3.4 Quartile-Quartile (Q-Q) plots

It is very often that you might want a peek or even more formally test whether data are Gaussian. This might be in a situation when looking at, for example, the residuals for a linear model to test whether they adhere to the assumption of a Gaussian distribution. In that case, a common diagnostic graph to construct is the quantile-quantile, or “q-q”” Gaussian plot.

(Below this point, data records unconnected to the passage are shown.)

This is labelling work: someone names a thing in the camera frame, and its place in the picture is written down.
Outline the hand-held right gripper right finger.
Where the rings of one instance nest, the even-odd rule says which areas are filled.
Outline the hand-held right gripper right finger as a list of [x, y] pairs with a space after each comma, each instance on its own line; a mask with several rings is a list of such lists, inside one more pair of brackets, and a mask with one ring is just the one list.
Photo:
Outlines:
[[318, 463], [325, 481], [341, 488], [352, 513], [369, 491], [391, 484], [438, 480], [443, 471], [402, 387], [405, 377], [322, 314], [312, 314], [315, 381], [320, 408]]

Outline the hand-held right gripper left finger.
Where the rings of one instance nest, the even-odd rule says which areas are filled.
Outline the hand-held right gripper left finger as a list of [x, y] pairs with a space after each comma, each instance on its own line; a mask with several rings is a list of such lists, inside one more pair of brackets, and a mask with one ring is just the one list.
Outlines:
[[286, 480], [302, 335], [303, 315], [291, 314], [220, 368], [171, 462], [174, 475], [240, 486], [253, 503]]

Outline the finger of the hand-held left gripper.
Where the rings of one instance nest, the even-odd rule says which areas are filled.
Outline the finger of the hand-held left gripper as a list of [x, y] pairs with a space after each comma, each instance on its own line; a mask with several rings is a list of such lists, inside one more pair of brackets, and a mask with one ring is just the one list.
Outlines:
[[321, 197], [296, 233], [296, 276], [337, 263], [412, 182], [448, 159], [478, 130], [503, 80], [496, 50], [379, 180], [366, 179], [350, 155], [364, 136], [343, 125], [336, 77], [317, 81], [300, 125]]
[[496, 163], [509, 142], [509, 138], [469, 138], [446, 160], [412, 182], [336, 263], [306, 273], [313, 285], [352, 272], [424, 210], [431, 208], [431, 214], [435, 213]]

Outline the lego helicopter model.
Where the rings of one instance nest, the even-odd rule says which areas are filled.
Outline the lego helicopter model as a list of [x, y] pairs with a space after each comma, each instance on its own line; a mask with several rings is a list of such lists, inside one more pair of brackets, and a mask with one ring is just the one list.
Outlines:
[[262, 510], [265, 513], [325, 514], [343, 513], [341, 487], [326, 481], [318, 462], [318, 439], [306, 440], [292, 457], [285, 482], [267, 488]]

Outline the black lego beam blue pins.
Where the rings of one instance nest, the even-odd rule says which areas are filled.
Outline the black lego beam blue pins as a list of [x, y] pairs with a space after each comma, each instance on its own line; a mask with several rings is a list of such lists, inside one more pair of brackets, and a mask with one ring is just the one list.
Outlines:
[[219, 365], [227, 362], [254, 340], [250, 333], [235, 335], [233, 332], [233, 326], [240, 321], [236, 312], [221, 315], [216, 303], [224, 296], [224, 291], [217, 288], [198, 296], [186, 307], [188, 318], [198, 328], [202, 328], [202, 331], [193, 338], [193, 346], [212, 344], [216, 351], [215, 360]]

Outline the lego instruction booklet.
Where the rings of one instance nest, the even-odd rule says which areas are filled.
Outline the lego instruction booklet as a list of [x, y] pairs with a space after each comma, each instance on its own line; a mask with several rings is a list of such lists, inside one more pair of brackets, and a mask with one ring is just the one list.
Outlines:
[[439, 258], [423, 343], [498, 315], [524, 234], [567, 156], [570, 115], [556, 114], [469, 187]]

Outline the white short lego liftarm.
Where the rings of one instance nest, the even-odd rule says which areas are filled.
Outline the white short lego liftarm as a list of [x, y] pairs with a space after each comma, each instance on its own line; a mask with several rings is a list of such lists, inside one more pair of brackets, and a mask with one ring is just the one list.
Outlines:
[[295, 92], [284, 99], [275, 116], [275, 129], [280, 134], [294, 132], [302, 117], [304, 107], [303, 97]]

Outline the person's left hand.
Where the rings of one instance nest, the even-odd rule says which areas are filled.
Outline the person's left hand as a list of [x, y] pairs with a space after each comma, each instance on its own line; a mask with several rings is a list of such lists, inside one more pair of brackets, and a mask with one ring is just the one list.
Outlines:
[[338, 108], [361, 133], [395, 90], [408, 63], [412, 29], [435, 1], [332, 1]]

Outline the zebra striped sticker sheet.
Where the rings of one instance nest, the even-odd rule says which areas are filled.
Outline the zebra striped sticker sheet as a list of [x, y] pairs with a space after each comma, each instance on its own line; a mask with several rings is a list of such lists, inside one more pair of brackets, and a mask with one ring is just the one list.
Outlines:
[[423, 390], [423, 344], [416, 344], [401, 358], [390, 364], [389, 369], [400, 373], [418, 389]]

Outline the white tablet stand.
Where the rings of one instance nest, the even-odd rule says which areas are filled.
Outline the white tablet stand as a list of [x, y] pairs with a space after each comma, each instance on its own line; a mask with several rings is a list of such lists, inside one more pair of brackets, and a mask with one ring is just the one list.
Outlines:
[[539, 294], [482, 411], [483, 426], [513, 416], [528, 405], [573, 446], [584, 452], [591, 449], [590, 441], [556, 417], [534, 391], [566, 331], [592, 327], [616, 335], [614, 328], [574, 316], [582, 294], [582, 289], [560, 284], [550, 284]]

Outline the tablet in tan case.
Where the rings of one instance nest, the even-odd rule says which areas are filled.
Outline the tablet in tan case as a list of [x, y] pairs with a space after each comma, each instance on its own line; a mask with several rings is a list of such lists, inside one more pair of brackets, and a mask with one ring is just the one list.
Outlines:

The q-q Gaussian plot your data again the theoretical expectation of the “quantile”, or percentile, were your data perfectly Gaussian (a straight, diagonal line). Remember, samples are not necessarily expected to perfectly conform to Gaussian (due to sampling error), even if the population from which the sample was taken were to be perfectly Gaussian. Thus, this is a way to confront your data with a model, to help be completely informed. The degree to which your data deviates from the line (especially systematic deviation at the ends of the line of expectation), is the degree to which is deviates from Gaussian.

## q-q- Gaussian ####

# Try This:

library(car) # Might need to install {car}

Loading required package: carData

# Set graph output to 2 x 2 grid
# (we will set it back to 1 x 1 later)
par(mfrow = c(2,2))  

# Small Gaussian sample
set.seed(42)
sm.samp <- rnorm(n = 10, 
                 mean = 10, sd = 2)

qqPlot(x = sm.samp, 
       dist = "norm", # C'mon guys, Gaussian ain't normal!
       main = "Small sample Gaussian")

[1] 9 2

# Large Gaussian sample
set.seed(42)
lg.samp <- rnorm(n = 1000, 
                 mean = 10, sd = 2)

qqPlot(x = lg.samp, 
       dist = "norm", 
       main = "Large sample Gaussian")

[1] 988 980

# Non- Gaussian sample
set.seed(42)
uni <- runif(n = 50, 
                 min = 3, max = 17)

qqPlot(x = uni, 
       dist = "norm", 
       main = "Big deviation at top")

[1] 35 37

par(mfrow = c(1,1)) # set graph grid back

4 Poisson distribution

Life is good for only two things, discovering mathematics and teaching mathematics.

- Simeon-Denis Poisson

The description of the Poisson distribution was credited to Simeon-Denis Poisson, a (very, very) passionate mathematician. The classic example for use is for count data, where famously it was exemplified by the number of Prussian soldiers who were killed by being kicked by a horse in a particular year.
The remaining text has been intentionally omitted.